D. Ofélia teve uma última curiosidade: “Acho esse noivado, tão sem graça, que vou te fazer a seguinte pergunta: Ele já te beijou?” E ela: “Não.” A mãe:

– Logo vi! Está na cara!

Bodas

Houve o casamento. Quinze dias depois, Detinha bate o telefone para a mãe: “Ainda não estou sentindo nada.” D. Ofélia achou graça:

– É cedo, minha filha! Calma no Brasil!

Mais um mês, e Detinha corre ao médico, com a pergunta nos lábios: “Será que eu estou, doutor?” O médico, que a conhecia desde garotinha, ri, com uma ternura trêmula de avô: “Vamos ver isso direitinho.” Meia hora, depois, ele, tirando a luva, dá a notícia:

– Por enquanto, não há novidade.

Voltou para casa, desesperada. Dramatizou: “Todo mundo tem filho. Será que só eu que não?” Vira-se para o marido, malcriada: “Parei contigo, puxa!” Nervosíssima, espera mais um mês e volta ao médico. No fim do exame, pergunta: “E, então, doutor?” Ele suspira: “Nada.” Quando Lauro chegou, nesta noite, encontrou a esposa aniquilada. Assim que o viu, porém, Detinha encrespou-se:

– Você sabia, porque eu lhe disse, que eu não o amava. Casei-me para ter um filho! Só. E será que eu não vou ter essa sorte?

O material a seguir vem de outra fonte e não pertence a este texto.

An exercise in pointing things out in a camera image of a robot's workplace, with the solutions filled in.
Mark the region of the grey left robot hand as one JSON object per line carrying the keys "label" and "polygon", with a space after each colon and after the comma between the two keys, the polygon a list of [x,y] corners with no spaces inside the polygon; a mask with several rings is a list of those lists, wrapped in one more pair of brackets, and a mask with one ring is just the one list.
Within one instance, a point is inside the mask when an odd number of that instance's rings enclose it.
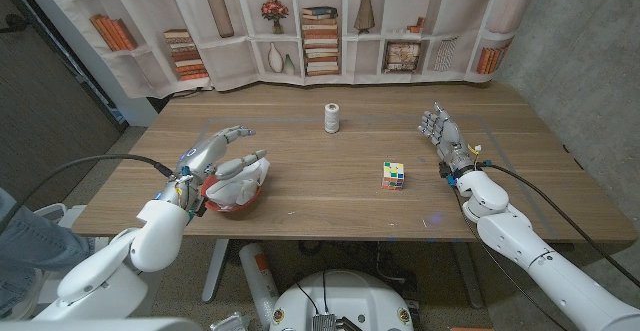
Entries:
{"label": "grey left robot hand", "polygon": [[201,216],[208,209],[234,212],[245,208],[256,199],[266,178],[270,166],[267,152],[258,150],[221,164],[217,160],[229,143],[252,134],[251,129],[238,125],[194,144],[181,156],[152,205],[169,203],[190,217]]}

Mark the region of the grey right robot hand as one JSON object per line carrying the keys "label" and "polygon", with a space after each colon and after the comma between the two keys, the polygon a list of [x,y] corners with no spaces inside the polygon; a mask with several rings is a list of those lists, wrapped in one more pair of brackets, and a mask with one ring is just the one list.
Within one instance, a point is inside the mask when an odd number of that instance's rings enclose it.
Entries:
{"label": "grey right robot hand", "polygon": [[434,111],[425,111],[421,116],[418,131],[435,147],[441,161],[439,174],[453,180],[476,169],[476,150],[471,148],[458,125],[438,102]]}

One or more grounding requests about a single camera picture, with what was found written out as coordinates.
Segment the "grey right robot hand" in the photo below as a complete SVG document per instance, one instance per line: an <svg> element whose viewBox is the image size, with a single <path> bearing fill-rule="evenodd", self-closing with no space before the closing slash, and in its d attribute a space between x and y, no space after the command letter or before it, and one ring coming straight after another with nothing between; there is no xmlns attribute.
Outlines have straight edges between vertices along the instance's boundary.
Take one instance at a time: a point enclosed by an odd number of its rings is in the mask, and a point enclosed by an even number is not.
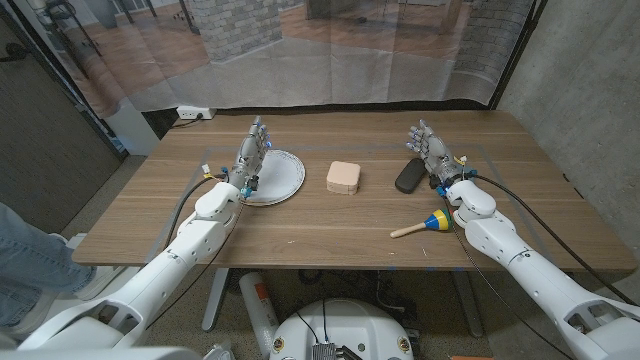
<svg viewBox="0 0 640 360"><path fill-rule="evenodd" d="M406 146L422 159L432 189L445 189L462 179L463 166L423 120L410 128L408 136Z"/></svg>

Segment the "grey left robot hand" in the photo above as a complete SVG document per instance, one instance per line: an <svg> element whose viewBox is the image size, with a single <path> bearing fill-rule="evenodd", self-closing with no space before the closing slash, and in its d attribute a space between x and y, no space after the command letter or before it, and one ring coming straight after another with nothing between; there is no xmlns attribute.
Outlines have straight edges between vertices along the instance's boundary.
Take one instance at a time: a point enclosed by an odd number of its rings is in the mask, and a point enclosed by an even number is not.
<svg viewBox="0 0 640 360"><path fill-rule="evenodd" d="M260 116L256 116L239 147L235 162L229 171L228 183L238 189L246 187L249 179L258 175L270 147L267 126Z"/></svg>

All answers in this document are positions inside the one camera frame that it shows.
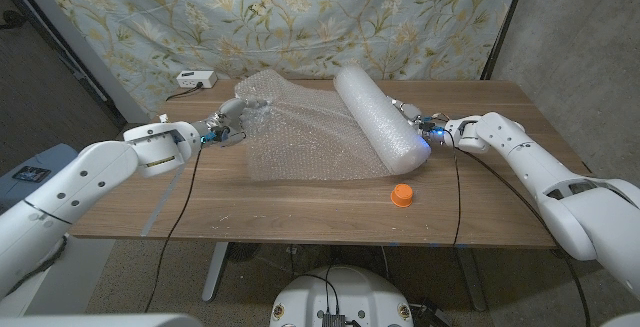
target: floral curtain
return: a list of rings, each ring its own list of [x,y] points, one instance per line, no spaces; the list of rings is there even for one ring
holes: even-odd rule
[[[150,116],[181,70],[477,79],[511,0],[56,0]]]

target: bubble wrap roll
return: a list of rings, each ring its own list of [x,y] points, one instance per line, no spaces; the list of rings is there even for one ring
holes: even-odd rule
[[[411,172],[427,160],[431,154],[429,145],[362,68],[342,68],[333,83],[389,171]]]

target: white power strip
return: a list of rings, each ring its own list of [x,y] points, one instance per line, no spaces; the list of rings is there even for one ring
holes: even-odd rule
[[[211,88],[218,80],[213,71],[182,71],[176,77],[178,85],[182,88],[194,88],[198,82],[202,82],[203,88]]]

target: orange cap
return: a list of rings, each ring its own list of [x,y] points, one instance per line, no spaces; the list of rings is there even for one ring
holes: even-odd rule
[[[400,183],[391,192],[391,201],[398,207],[409,207],[413,198],[411,186]]]

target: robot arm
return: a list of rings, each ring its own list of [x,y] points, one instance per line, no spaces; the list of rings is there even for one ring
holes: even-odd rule
[[[640,296],[640,189],[636,186],[569,171],[520,124],[495,112],[449,120],[421,132],[470,153],[485,153],[493,147],[534,197],[562,248],[578,260],[597,259]]]
[[[82,215],[136,170],[144,177],[155,176],[183,165],[202,147],[242,141],[243,111],[265,105],[265,101],[234,98],[203,121],[148,124],[125,132],[124,142],[86,147],[51,180],[0,216],[0,299],[48,258]]]

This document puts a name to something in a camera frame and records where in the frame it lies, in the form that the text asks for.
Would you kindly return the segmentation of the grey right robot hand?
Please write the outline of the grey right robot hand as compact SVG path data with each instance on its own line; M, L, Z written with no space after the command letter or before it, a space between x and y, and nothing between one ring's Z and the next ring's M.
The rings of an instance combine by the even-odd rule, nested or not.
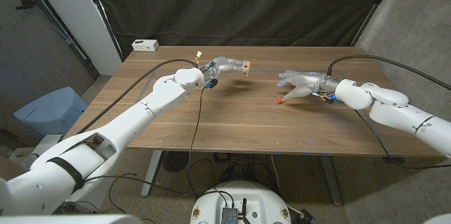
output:
M340 83L340 80L333 79L319 72L286 70L284 73L280 73L279 77L281 81L277 84L278 87L286 85L294 87L283 97L285 100L307 97L310 94L326 95L328 97L335 94Z

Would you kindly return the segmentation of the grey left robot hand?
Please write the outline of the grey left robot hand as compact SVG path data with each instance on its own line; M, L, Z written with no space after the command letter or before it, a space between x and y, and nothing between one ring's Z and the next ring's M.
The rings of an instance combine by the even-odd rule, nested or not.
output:
M217 57L201 69L204 75L204 81L208 82L212 79L218 79L224 73L242 73L246 74L247 69L244 68L243 62L234 58Z

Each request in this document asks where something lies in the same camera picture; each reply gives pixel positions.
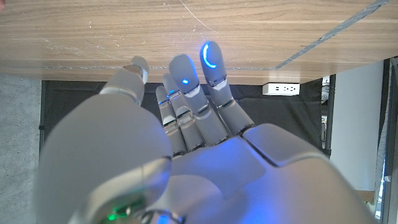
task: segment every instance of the floor
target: floor
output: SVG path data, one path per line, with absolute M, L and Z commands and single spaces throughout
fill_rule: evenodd
M 36 223 L 41 81 L 0 74 L 0 224 Z

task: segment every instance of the black backdrop
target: black backdrop
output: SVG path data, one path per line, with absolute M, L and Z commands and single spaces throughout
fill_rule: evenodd
M 105 82 L 44 81 L 41 128 L 44 139 L 52 128 L 85 99 L 100 92 Z M 142 107 L 160 120 L 155 89 L 160 83 L 147 83 Z M 209 95 L 207 85 L 202 85 Z M 231 85 L 236 101 L 255 124 L 272 123 L 321 149 L 322 79 L 301 84 L 298 96 L 265 96 L 262 86 Z

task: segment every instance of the scratch
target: scratch
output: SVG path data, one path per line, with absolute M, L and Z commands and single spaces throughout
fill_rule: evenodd
M 336 34 L 340 33 L 341 31 L 347 29 L 349 26 L 352 26 L 356 22 L 361 21 L 366 16 L 374 13 L 378 10 L 381 6 L 387 4 L 389 0 L 377 0 L 370 4 L 369 6 L 365 7 L 361 11 L 357 12 L 355 15 L 351 16 L 349 19 L 345 20 L 341 24 L 337 25 L 335 28 L 321 36 L 319 39 L 315 40 L 311 44 L 308 44 L 303 49 L 299 50 L 297 53 L 290 56 L 288 59 L 284 60 L 282 63 L 277 65 L 274 70 L 278 70 L 285 66 L 286 64 L 290 63 L 291 61 L 295 60 L 299 56 L 307 53 L 308 51 L 312 50 L 314 47 L 322 44 L 323 42 L 327 41 L 328 39 L 334 37 Z
M 213 30 L 212 28 L 206 26 L 206 24 L 202 23 L 202 21 L 199 20 L 199 19 L 191 12 L 191 10 L 189 10 L 189 8 L 184 4 L 184 2 L 183 2 L 182 0 L 180 0 L 180 2 L 184 5 L 184 7 L 188 10 L 188 12 L 189 12 L 197 21 L 199 21 L 199 22 L 200 22 L 202 25 L 204 25 L 207 29 L 209 29 L 209 30 L 211 30 L 211 31 L 214 31 L 214 32 L 216 32 L 216 33 L 218 34 L 217 31 Z
M 112 56 L 109 56 L 109 55 L 106 55 L 106 54 L 104 54 L 104 55 L 107 56 L 107 57 L 113 58 L 113 59 L 117 59 L 116 57 L 112 57 Z

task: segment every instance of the wooden table
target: wooden table
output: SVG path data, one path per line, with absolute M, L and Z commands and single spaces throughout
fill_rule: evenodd
M 8 0 L 0 73 L 106 81 L 134 55 L 161 82 L 215 40 L 231 84 L 303 83 L 398 55 L 398 0 Z

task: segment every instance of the power strip
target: power strip
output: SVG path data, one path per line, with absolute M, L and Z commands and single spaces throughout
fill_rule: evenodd
M 300 94 L 300 84 L 268 83 L 262 86 L 263 95 L 294 96 Z

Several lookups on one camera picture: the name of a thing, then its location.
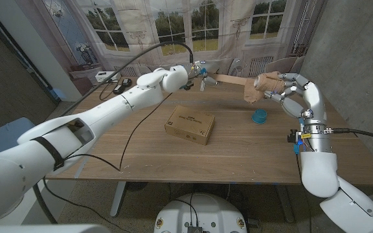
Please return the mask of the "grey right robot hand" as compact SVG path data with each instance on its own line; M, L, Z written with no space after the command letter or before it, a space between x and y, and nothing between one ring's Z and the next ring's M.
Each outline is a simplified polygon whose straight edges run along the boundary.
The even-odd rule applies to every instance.
M284 80L284 90L264 91L265 96L280 103L289 116L302 119L304 133L326 134L326 107L319 88L297 73L279 74L278 78ZM293 94L301 96L306 103L306 107L302 107L289 97Z

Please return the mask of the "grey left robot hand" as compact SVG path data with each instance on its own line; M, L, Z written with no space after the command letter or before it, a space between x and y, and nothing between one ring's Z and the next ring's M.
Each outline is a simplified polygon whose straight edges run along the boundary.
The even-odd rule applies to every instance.
M204 91L206 87L215 87L221 84L215 79L215 74L219 69L214 64L205 60L195 61L191 65L191 70L188 74L188 79L192 82L199 79L199 90Z

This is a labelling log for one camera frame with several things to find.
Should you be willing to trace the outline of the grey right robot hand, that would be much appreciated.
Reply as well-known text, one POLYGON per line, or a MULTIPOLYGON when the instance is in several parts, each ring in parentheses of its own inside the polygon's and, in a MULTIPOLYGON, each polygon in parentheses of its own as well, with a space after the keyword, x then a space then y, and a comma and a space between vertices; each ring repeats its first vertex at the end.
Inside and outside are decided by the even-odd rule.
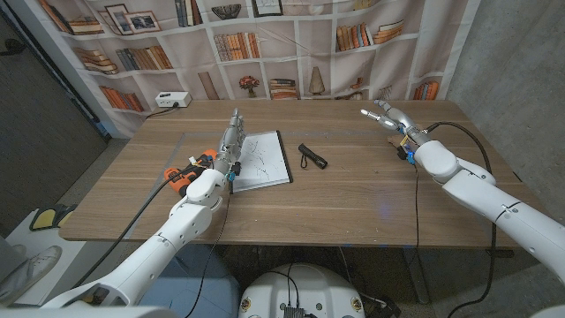
POLYGON ((431 141, 427 133, 417 128, 415 122, 404 112, 392 107, 383 100, 375 100, 374 103, 383 109, 383 114, 377 114, 369 110, 361 110, 360 113, 371 120, 377 121, 386 129, 400 132, 419 146, 431 141))

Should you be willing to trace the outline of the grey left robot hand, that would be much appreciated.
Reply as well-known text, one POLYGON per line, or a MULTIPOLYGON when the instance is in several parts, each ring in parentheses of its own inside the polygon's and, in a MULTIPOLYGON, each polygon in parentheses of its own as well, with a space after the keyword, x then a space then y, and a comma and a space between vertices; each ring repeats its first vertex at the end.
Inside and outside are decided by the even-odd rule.
POLYGON ((239 113, 239 109, 235 108, 230 123, 220 140, 214 169, 226 174, 239 159, 244 140, 244 118, 239 113))

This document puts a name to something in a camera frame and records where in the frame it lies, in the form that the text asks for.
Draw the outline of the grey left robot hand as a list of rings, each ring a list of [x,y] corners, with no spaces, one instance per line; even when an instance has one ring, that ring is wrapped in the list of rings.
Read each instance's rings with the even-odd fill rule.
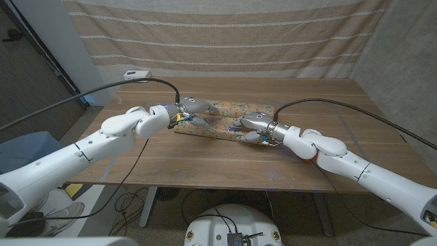
[[[218,113],[218,109],[211,103],[194,97],[184,97],[179,103],[171,103],[165,105],[164,108],[167,110],[170,118],[170,123],[168,129],[173,128],[179,122],[186,121],[190,122],[195,126],[200,126],[206,129],[210,128],[210,125],[197,113],[205,113],[206,111],[212,113]]]

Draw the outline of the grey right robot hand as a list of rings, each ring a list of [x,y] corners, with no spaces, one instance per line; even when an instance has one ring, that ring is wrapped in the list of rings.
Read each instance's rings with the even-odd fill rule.
[[[228,126],[228,129],[230,131],[249,130],[245,135],[238,136],[238,141],[277,146],[283,142],[289,127],[275,122],[265,113],[255,111],[244,113],[234,120]]]

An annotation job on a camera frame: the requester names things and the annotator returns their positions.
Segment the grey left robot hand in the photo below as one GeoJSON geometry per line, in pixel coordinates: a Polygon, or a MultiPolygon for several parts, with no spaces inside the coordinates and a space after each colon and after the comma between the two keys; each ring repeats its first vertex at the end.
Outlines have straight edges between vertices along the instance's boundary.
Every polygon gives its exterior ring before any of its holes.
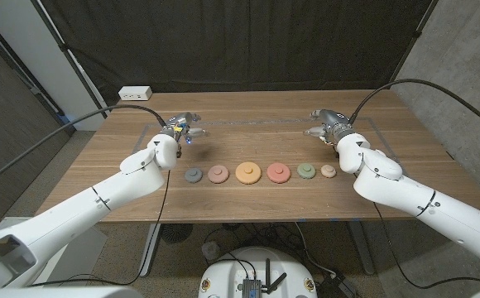
{"type": "Polygon", "coordinates": [[[197,113],[180,113],[165,122],[161,133],[173,137],[177,142],[184,139],[187,144],[190,144],[196,137],[209,135],[203,128],[191,127],[192,123],[196,123],[200,119],[201,117],[197,113]]]}

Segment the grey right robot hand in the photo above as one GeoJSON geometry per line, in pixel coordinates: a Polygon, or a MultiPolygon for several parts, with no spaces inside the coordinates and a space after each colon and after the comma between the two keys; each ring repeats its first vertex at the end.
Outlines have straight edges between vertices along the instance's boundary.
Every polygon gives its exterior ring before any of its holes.
{"type": "Polygon", "coordinates": [[[321,125],[309,128],[303,134],[317,137],[329,145],[336,145],[343,137],[355,133],[349,118],[333,110],[314,110],[310,114],[310,119],[320,120],[321,125]]]}

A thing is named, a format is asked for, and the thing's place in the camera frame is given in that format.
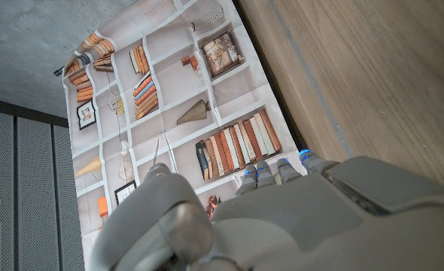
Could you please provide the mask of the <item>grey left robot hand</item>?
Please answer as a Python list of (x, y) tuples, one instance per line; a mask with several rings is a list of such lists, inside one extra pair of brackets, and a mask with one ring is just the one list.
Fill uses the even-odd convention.
[(157, 163), (98, 235), (91, 270), (444, 270), (444, 186), (370, 157), (248, 166), (213, 213)]

Ele, muito doce, numa humildade de adoração, pede:

– Vamos esperar, meu anjo. Vamos esperar mais um pouco. Detinha o olha, de alto a baixo:

– Se não me deres esse filho, eu vou te odiar até meu último dia de vida.

O fracasso

Mais quatro meses e nada. Detinha perde-se em especulações definitivas: “Será que o nosso sangue não combina?” Um dia, recebe o marido com quatro pedras na mão:

– Você vai ao médico, ouviu? Eu quero saber se você pode ou não pode ter filhos.

Lauro empalideceu. Começa: “Ir ao médico?” E, súbito, tem, diante da mulher, uma crise medonha de choro:

– Eu não preciso ir ao médico, porque já fui! Não posso ter filhos! Não posso!…

Durante alguns momentos, Detinha contemplou sem pena, com desprezo, e asco, este homem que chorava. Disse, por fim, cruzando os braços:

– Tomarei minhas providências.

Desfecho

Viviam debaixo do mesmo teto, eram marido e mulher e passavam dias inteiros sem uma palavra, um olhar, um sorriso. Até que, uma tarde, ele encontra-se com uma tia de Detinha, na cidade. A velha abre os braços: “Até que enfim!” Estende-lhe a mão: “Meus parabéns!” O rapaz parece espantado:

– Parabéns por quê? E a outra:

– Soube que Detinha vai ter neném!

Largou a tia e veio voando! Chega em casa e surpreende a esposa, na sala, valsando, sozinha, ao som do rádio. Ela estaca, ao vê-lo. Lauro pergunta: “É, então, verdade?” A pequena recua, apavorada: “E se for?” Ele sente que é verdade, sim. Fora de si, aperta a mulher bruscamente:

– Eu amarei essa criança como se fosse meu filho!